I have always battled with my weight. At my highest weight, I was 400 pounds. I had used a combination of taking my Plexus supplements, MyFitnessPal tracking, and actively working as a home health aide. By doing so I had gotten under 200 pounds. Since then I have lost my position causing me to not be able to afford my Plexus. I recently saw a doctor who told me I needed to lose weight to take the strain off my joints and organs. While we were on vacation, last March, I lost 13 pounds. Since returning home, I have gained all that weight back, so I am once again trying to lose weight. Now I am on a journey to find a way to lose weight without the help of my greatest aids and limited mobility.
I downloaded MyFitnessPal on my phone to track my eating last month. I have been eating a lot of healthier options when I can, but it still seems like I can’t lose the weight. I am going to research various diet plans to create a personalized eating plan to help me lose weight. I will also look for ways to become more active so that I can move more easily.
MY PERSONALIZED EATING PLAN
I like the plant base of Vegan diets and the seafood and meat options of the Mediterranian diet. I crave pasta at least twice a week. So I am going to create a plan featuring a plan featuring all of these. Vegans don’t eat meat, fish, eggs, or dairy products. Instead, they eat things like fresh fruits and vegetables, beans and legumes, as well as plant-based milks, other nondairy products, and meat alternatives{https://www.healthline.com/health/diet-and-weight-loss/vegan-diet-for-weight-loss}. A Mediterranean-style diet can help you achieve the American Heart Association’s recommendations for a healthy dietary pattern that: emphasizes vegetables, fruits, whole grains, beans, and legumes; includes low-fat or fat-free dairy products, fish, poultry, non-tropical vegetable oils, and nuts; and limits added sugars, sugary beverages, sodium, highly processed foods, refined carbohydrates, saturated fats, and fatty or processed meats{https://www.heart.org/en/healthy-living/healthy-eating/eat-smart/nutrition-basics/mediterranean-diet}.
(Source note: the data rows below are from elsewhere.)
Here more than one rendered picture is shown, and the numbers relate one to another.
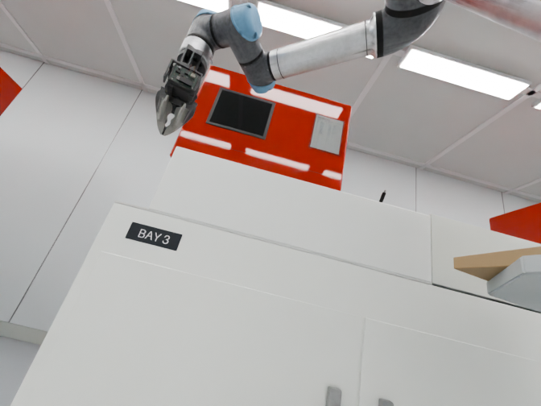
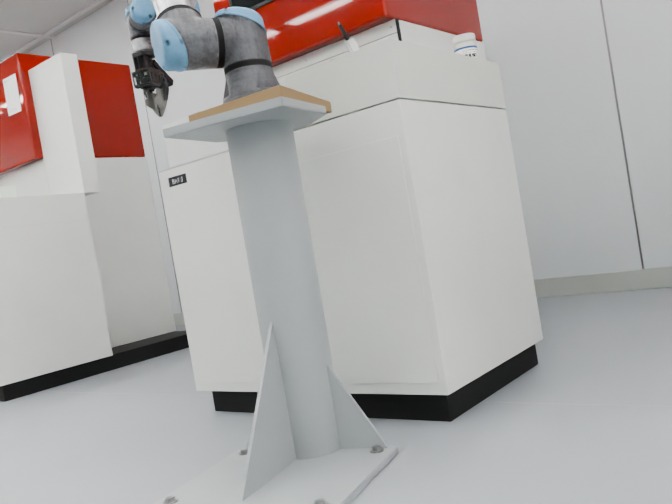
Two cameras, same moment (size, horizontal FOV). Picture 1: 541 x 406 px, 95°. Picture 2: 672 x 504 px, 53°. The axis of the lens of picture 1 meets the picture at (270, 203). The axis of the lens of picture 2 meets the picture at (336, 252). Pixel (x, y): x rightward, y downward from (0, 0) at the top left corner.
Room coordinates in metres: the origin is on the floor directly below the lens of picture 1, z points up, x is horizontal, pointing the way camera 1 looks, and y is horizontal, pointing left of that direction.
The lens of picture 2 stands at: (-0.91, -1.62, 0.51)
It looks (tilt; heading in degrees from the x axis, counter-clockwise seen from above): 1 degrees down; 41
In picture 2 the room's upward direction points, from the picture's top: 10 degrees counter-clockwise
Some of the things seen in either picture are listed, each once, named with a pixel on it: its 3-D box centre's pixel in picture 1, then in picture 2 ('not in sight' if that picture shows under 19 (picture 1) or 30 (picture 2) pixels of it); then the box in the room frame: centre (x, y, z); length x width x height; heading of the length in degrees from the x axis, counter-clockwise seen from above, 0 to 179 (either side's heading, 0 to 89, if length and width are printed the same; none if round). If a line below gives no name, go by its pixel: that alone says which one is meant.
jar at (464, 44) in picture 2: not in sight; (465, 51); (1.03, -0.59, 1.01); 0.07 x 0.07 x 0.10
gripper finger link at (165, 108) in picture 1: (163, 111); (151, 103); (0.46, 0.28, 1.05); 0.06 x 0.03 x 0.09; 21
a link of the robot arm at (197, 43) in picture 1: (196, 57); (144, 47); (0.47, 0.27, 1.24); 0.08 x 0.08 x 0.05
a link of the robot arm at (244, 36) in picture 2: not in sight; (240, 40); (0.24, -0.43, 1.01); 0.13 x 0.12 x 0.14; 152
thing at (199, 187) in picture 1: (295, 219); (233, 128); (0.50, -0.06, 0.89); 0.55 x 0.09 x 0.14; 93
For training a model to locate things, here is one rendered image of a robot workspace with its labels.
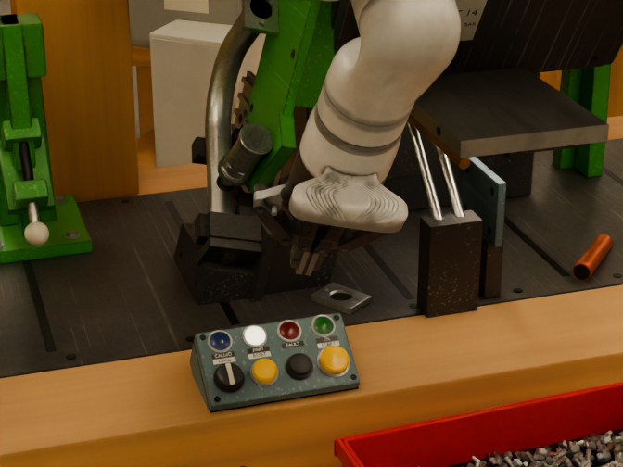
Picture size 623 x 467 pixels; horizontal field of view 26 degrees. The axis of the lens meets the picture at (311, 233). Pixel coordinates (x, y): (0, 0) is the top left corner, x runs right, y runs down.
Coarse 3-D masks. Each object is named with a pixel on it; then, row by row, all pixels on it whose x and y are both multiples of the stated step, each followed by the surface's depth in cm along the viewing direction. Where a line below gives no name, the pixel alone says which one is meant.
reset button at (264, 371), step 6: (258, 360) 129; (264, 360) 129; (270, 360) 129; (258, 366) 129; (264, 366) 129; (270, 366) 129; (276, 366) 129; (252, 372) 129; (258, 372) 128; (264, 372) 128; (270, 372) 128; (276, 372) 129; (258, 378) 128; (264, 378) 128; (270, 378) 128
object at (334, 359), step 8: (328, 352) 131; (336, 352) 131; (344, 352) 131; (320, 360) 131; (328, 360) 130; (336, 360) 130; (344, 360) 130; (328, 368) 130; (336, 368) 130; (344, 368) 130
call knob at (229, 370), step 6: (222, 366) 128; (228, 366) 128; (234, 366) 128; (216, 372) 128; (222, 372) 128; (228, 372) 128; (234, 372) 128; (240, 372) 128; (216, 378) 128; (222, 378) 127; (228, 378) 127; (234, 378) 127; (240, 378) 128; (222, 384) 127; (228, 384) 127; (234, 384) 127; (240, 384) 128
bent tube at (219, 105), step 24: (264, 0) 147; (240, 24) 148; (264, 24) 146; (240, 48) 151; (216, 72) 154; (216, 96) 155; (216, 120) 154; (216, 144) 153; (216, 168) 151; (216, 192) 150
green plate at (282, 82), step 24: (288, 0) 144; (312, 0) 138; (288, 24) 143; (312, 24) 139; (264, 48) 150; (288, 48) 143; (312, 48) 141; (264, 72) 149; (288, 72) 142; (312, 72) 143; (264, 96) 148; (288, 96) 141; (312, 96) 144; (264, 120) 147
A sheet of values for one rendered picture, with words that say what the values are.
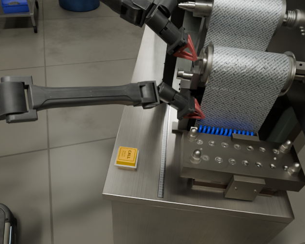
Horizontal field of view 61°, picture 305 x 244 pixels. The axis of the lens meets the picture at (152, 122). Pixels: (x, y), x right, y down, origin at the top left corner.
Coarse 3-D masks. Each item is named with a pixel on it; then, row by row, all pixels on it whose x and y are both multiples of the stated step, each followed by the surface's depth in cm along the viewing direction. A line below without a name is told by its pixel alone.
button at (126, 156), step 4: (120, 148) 99; (124, 148) 99; (128, 148) 99; (132, 148) 100; (120, 152) 98; (124, 152) 98; (128, 152) 98; (132, 152) 98; (136, 152) 98; (120, 156) 96; (124, 156) 96; (128, 156) 97; (132, 156) 97; (136, 156) 98; (116, 160) 95; (120, 160) 95; (124, 160) 95; (128, 160) 95; (132, 160) 96; (120, 164) 96; (124, 164) 96; (128, 164) 96; (132, 164) 96
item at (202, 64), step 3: (201, 54) 86; (204, 54) 83; (201, 57) 85; (204, 57) 82; (201, 60) 86; (204, 60) 82; (201, 63) 83; (204, 63) 82; (198, 66) 89; (201, 66) 83; (204, 66) 82; (198, 69) 88; (201, 69) 83; (204, 69) 83; (198, 72) 87; (201, 72) 84
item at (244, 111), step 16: (208, 96) 87; (224, 96) 86; (240, 96) 85; (256, 96) 85; (272, 96) 84; (208, 112) 92; (224, 112) 91; (240, 112) 90; (256, 112) 90; (224, 128) 97; (240, 128) 96; (256, 128) 95
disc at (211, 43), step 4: (212, 44) 80; (212, 48) 79; (212, 52) 78; (212, 56) 78; (212, 60) 78; (212, 64) 78; (208, 72) 80; (208, 76) 80; (208, 80) 81; (204, 84) 85
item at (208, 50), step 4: (208, 48) 81; (208, 52) 80; (208, 56) 80; (208, 60) 80; (208, 64) 80; (208, 68) 80; (204, 72) 83; (200, 76) 89; (204, 76) 82; (288, 76) 80; (204, 80) 84; (288, 80) 80; (284, 84) 81
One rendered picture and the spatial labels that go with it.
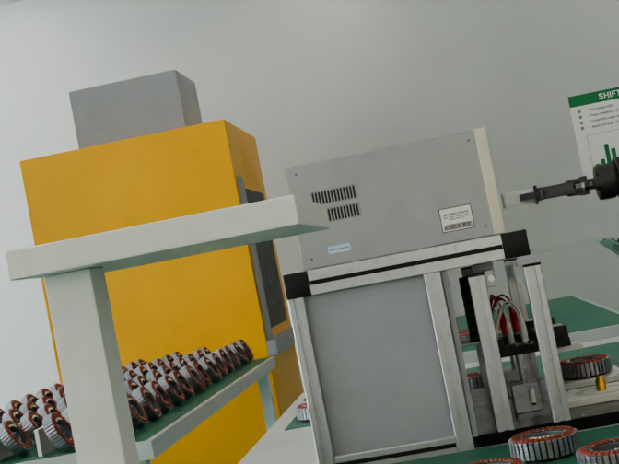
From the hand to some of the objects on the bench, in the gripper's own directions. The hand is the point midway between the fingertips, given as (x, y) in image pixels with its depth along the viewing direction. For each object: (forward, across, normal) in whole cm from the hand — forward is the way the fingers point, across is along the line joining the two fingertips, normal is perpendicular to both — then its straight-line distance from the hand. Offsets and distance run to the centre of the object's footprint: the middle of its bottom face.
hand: (519, 198), depth 243 cm
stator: (+8, -59, -43) cm, 73 cm away
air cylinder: (+8, -21, -41) cm, 47 cm away
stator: (-7, +4, -40) cm, 41 cm away
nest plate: (-7, -21, -41) cm, 47 cm away
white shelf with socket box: (+51, -99, -43) cm, 120 cm away
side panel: (+33, -41, -43) cm, 68 cm away
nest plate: (-7, +4, -41) cm, 42 cm away
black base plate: (-5, -8, -43) cm, 44 cm away
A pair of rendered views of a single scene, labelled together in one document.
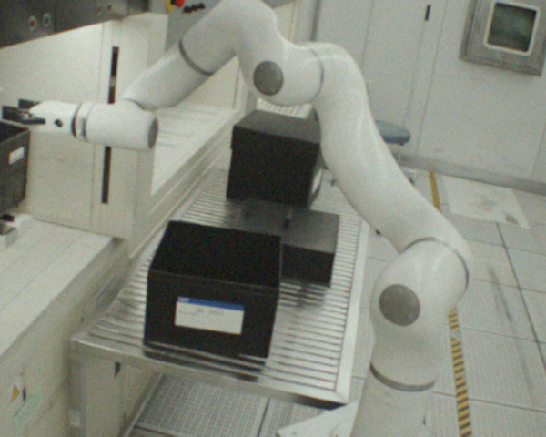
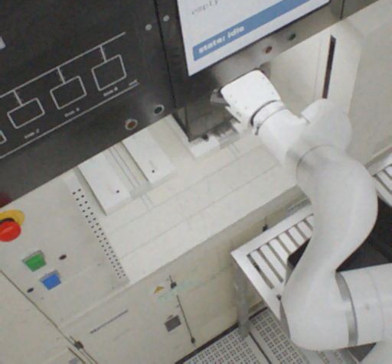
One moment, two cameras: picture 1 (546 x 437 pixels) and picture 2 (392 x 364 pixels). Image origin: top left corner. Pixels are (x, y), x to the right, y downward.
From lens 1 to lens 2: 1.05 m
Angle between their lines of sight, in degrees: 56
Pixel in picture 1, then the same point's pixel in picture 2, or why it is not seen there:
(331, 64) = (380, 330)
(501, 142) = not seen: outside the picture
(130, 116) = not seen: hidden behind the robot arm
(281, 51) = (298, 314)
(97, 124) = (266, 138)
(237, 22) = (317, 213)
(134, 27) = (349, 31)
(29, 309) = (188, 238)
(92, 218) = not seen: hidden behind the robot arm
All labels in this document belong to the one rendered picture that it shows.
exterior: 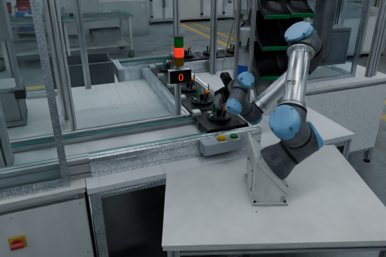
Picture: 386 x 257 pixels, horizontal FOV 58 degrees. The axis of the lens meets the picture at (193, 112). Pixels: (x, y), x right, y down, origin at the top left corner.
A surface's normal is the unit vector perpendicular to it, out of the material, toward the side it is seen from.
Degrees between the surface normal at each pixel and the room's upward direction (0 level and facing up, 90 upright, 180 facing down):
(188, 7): 90
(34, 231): 91
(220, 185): 0
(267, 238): 0
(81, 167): 90
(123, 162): 90
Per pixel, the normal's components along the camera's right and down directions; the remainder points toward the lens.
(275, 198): 0.01, 0.40
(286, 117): -0.64, -0.36
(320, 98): 0.36, 0.38
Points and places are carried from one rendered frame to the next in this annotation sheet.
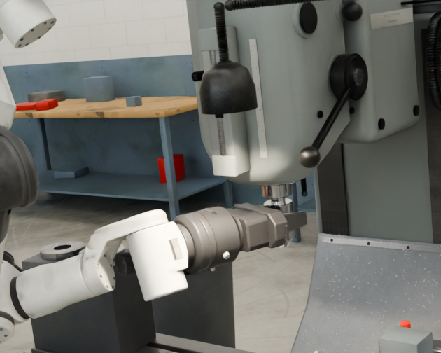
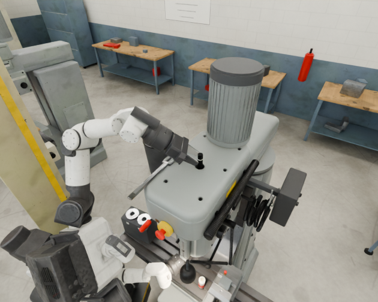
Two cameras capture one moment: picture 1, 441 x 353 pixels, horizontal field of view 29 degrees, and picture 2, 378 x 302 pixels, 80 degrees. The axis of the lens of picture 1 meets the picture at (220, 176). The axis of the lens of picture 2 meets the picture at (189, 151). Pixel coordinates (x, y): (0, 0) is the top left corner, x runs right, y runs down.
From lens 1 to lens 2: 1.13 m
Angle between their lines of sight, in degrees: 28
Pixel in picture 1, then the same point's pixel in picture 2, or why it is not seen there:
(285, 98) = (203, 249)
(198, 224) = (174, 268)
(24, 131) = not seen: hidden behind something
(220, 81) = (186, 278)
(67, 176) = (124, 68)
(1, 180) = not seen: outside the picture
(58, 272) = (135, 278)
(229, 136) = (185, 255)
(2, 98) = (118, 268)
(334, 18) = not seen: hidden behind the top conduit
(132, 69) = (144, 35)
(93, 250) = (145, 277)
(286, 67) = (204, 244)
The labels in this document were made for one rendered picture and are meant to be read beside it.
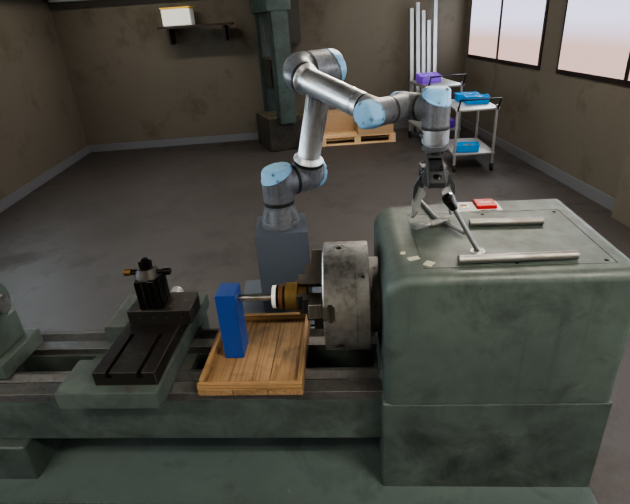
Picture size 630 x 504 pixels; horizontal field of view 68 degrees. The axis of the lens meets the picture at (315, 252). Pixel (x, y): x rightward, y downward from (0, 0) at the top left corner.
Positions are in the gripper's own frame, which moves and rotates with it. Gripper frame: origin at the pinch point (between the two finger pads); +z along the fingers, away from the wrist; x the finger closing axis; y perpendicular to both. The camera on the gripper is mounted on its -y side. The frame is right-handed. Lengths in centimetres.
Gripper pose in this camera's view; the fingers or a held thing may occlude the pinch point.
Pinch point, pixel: (432, 214)
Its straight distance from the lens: 142.9
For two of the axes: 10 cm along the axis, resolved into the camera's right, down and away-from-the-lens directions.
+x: -10.0, 0.3, 0.8
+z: 0.6, 9.0, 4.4
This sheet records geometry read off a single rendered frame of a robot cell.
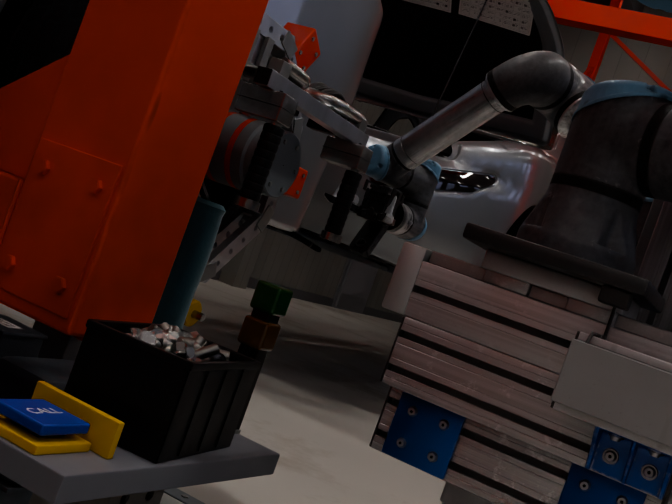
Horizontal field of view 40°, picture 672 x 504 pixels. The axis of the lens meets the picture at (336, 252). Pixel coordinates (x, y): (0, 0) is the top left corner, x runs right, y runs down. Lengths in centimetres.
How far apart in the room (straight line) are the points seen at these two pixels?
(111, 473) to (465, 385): 44
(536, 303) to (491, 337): 7
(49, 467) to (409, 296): 50
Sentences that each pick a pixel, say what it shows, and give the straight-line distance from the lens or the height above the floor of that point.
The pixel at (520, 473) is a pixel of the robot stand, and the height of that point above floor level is 55.
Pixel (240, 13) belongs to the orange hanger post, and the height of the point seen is 99.
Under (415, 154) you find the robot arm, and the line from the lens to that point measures 201.
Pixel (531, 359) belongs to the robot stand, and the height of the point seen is 69.
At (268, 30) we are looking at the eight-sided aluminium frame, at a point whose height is 109.
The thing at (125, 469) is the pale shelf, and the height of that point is 45.
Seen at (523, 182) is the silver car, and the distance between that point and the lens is 457.
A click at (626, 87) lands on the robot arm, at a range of 118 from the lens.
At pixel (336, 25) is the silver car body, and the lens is 253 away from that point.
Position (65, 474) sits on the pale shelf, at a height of 45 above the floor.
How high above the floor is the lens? 73
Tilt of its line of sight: level
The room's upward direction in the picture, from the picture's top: 20 degrees clockwise
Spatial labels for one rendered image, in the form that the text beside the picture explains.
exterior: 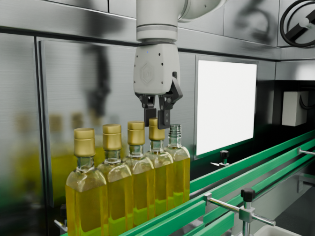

1. Fruits/veggies at least 2 meals/day
2. Meatless meals at least 1x/week
3. Seafood at least 2x/week
4. Limit sugars, alcohol, processed foods, and fatty fried foods.
5. Drink more water
MY PERSONALIZED EXERCISE/MOVEMENT PLAN
1. Walking at least 2,000 steps a day: by parking further away from the store, taking walks 2x/week,
2. Stretching exercises
3. Physical therapy
4. Strength training
I will keep everyone posted on my progress.